Protagonista dell’allestimento è l’intrigante thriller “Il Castello di Vogelod” diretto nel 1921 da Friedrich Wilhelm Murnau, tratto dall’omonimo romanzo di Rudolf Stratz, una pellicola già “teatrale”, claustrofobica e coinvolgente, restaurata magnificamente nel 2013 e conservata nel Museo Nazionale del Cinema.
La vicenda si svolge quasi del interamente negli interni del castello di Vogelod, tra personaggi dell’alta società collegati tra loro dai tipici elementi del giallo (genere successivo di cui questa pellicola è tra i pionieri): un omicidio irrisolto, un sospettato, una vedova inquieta, strategie, inganni, segreti, rivelazioni. Il film coinvolge e appassiona anche un pubblico di quasi un secolo più avanti nel tempo.
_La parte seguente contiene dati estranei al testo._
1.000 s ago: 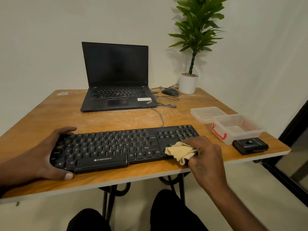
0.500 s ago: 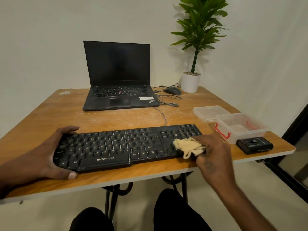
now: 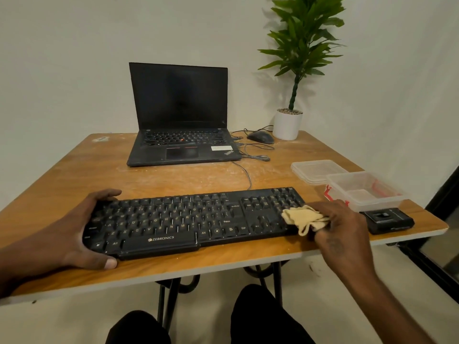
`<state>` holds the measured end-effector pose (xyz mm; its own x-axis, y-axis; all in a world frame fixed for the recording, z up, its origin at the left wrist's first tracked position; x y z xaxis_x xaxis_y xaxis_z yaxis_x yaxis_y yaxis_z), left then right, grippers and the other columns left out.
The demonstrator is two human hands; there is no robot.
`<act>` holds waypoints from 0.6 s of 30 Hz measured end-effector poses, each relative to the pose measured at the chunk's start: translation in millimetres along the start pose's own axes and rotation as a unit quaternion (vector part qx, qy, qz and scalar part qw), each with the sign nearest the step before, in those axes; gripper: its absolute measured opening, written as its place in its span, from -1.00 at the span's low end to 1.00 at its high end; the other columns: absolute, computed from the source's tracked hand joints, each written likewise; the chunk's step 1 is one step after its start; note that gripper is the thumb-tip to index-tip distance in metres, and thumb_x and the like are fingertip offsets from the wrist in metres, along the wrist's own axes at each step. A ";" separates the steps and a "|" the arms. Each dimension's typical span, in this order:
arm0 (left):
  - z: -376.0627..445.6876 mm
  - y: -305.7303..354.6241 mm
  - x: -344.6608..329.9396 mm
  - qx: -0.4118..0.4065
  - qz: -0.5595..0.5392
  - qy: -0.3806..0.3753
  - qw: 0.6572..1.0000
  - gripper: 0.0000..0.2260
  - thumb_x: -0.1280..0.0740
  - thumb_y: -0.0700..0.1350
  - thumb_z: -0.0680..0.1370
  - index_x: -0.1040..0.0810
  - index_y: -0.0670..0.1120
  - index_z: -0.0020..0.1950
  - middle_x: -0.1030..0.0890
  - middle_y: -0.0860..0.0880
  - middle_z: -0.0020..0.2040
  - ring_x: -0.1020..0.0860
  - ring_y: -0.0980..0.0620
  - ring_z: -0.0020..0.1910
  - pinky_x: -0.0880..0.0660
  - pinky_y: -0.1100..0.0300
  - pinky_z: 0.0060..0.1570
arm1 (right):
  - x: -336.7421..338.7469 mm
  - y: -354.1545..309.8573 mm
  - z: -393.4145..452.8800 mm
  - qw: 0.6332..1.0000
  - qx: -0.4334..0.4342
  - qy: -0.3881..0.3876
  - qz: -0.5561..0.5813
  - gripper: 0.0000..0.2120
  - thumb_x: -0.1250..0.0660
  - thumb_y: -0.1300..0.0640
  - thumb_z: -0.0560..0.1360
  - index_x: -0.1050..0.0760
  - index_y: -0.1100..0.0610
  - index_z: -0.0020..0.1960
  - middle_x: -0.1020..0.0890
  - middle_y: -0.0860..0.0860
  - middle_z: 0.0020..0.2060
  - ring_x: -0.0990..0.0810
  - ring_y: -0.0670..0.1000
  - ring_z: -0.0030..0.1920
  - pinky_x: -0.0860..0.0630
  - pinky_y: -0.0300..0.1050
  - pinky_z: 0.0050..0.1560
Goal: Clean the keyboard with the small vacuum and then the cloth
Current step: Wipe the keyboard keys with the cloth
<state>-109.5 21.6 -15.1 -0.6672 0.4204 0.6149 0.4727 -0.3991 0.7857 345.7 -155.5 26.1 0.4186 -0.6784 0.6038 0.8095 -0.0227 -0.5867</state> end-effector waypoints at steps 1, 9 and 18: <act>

A questo primo protagonista, il film, si sovrappone uno spettacolo teatrale, diretto da Fabrizio Arcuri e prodotto da Nuovo Teatro, che potenzia la tensione del film stesso. La colonna sonora accompagna le dinamiche dell’intreccio con i suoni graffianti, ruvidi e allo stesso tempo melodici tipici dei Marlene Kuntz.
Cristiano Godano (voce e chitarra), Riccardo Tesio (chitarra) e Luca Bergia (batteria, percussioni, cori) confermano, ancora una volta, non solo la loro cifra stilistica, ma anche come la musica possa essere traduzione visiva, interprete di immagini.
I personaggi del film, che è muto, hanno tutti la voce di Claudio Santamaria, impegnato in una performance attoriale che è sintesi tra doppiaggio, recitazione, interpretazione e rumorismo.
Infatti, l’attore romano non solo padroneggia i cambi di registro vocale e il sincronismo con le immagini, ma interpreta anche i personaggi stessi, nelle azioni e nella psicologia. A lui sono anche affidati i live electronics, quindi i rumori di scena.
Il castello di Vogelod diventa, dunque, uno spettacolo immersivo, che, letteralmente, ridà vita al film del regista tedesco.
Un esperimento di commistione di arti che omaggia un capolavoro del cinema muto in grado di far riflettere, anche dopo quasi un secolo, sulle amare conseguenze della manipolazione della realtà, dettata esclusivamente dal pregiudizio.
Il castello di Vogelod regia Fabrizio Arcuri
Napoli, Teatro Nuovo – da giovedì 22 a domenica 25 novembre 2018
Inizio spettacoli ore 21.00 (giovedì), ore 18.30 (venerdì e domenica), ore 19.00 (sabato)
Info e prenotazioni al numero 0814976267 email botteghino@teatronuovonapoli.it
Da giovedì 22 a domenica 25 novembre 2018
Napoli, Teatro Nuovo
Nuovo Teatro
diretta da Marco Balsamo
presenta
Il castello di Vogelod
Viaggio musicale nella pellicola di Murnau tra parole e immagini
voce e live electronics Claudio Santamaria
colonna sonora e sonorizzazione live Marlene Kuntz
regia Fabrizio Arcuri
si ringrazia il Museo Nazionale del Cinema
Davanti a un capolavoro del cinema muto si resta ammaliati dal rigore delle immagini e dalla capacità del cinema puro di investigare gli sguardi e le azioni.
Questa pellicola in particolare è estremamente teatrale per l’intreccio e per la claustrofobia che riesce a creare sempre rimanendo al chiuso di quattro pareti.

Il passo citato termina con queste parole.